5) Analysis of PPPoE overhead 


   From the PPPoE Informational RFC document, we see that: 


      The Maximum-Receive-Unit (MRU) option MUST NOT be negotiated to a 
      larger size than 1492. Since Ethernet has a maximum payload size 
      of 1500 octets, the PPPoE header is 6 octets and the PPP Protocol
ID 
      is octets, the PPP MTU MUST NOT be greater than 1492. 

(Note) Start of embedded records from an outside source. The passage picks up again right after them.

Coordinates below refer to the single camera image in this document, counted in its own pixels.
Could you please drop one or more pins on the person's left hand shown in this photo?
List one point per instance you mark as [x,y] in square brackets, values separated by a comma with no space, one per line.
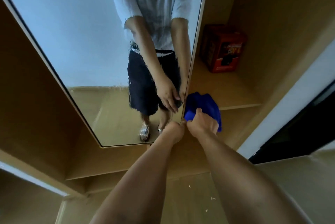
[175,130]

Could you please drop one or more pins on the person's right hand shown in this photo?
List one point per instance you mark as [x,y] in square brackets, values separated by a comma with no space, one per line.
[205,125]

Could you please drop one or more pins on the blue microfibre cloth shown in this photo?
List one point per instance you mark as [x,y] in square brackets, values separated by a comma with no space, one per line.
[206,103]

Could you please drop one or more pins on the light wooden wardrobe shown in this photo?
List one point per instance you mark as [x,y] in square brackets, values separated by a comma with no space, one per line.
[274,9]

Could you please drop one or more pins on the tall framed mirror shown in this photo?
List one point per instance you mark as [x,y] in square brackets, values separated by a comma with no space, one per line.
[78,35]

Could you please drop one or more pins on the person's left forearm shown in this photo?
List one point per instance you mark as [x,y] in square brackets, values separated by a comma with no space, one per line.
[141,187]

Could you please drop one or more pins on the person's right forearm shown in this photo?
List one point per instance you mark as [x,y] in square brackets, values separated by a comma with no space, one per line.
[240,184]

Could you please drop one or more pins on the red cardboard box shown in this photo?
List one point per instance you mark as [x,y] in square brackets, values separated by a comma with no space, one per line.
[225,51]

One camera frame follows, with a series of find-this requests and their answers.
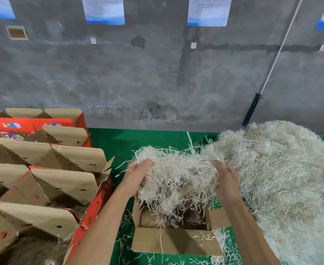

   This means that PPPoE imposes an overhead of 8 bytes for every 1500 
   bytes of data for as long as the negotiated MTU is 1492 bytes. 8 over

   1500 is thus .53% over overhead on packets that fill up the complete 
   ethernet payload capacity. But if the PPP MTU is negotiated to be 
   smaller, in order to improve the performance of VoIP or real-time 
   gaming applications for example, the overhead becomes drastically
more 
   apparent on smaller packets. For example, the MTU on dial-up modems 
   is usually as small as 256 bytes. With a 256 bytes MTU, PPPoE would 
   thus present an overhead of 3.125%. This number may not be small, but

   this means that a voice packet, would incur a total rountrip delay 
   that is over 6.25% higher than it would be without the overhead of 
   PPPoE. 



David S. McGinniss
Sprint Broadband Wireless Group
Principal Engineer II 
(630) 926-3184
david.s.mcginniss@mail.sprint.com
 
 

- -----Original Message-----
From: Marc Goldburg [mailto:marcg@arraycomm.com] 
Sent: Thursday, November 20, 2003 21:18
To: Mcginniss, Dave S [GMG]
Cc: Branislav Meandzija; stds-80220-requirements@ieee.org
Subject: RE: stds-80220-requirements: 802.1q/p


On Thu, Nov 20, Mcginniss, Dave S [GMG] writes ...

Dave> PPP also increases overhead.

Dave,

Relative to ethernet, I don't believe that this is correct.  PPP adds 2
bytes of overhead to an IP packet.  Standard ethernet adds 14 bytes
(802.3
adds 17), and 802.1Q adds an additional 4 bytes.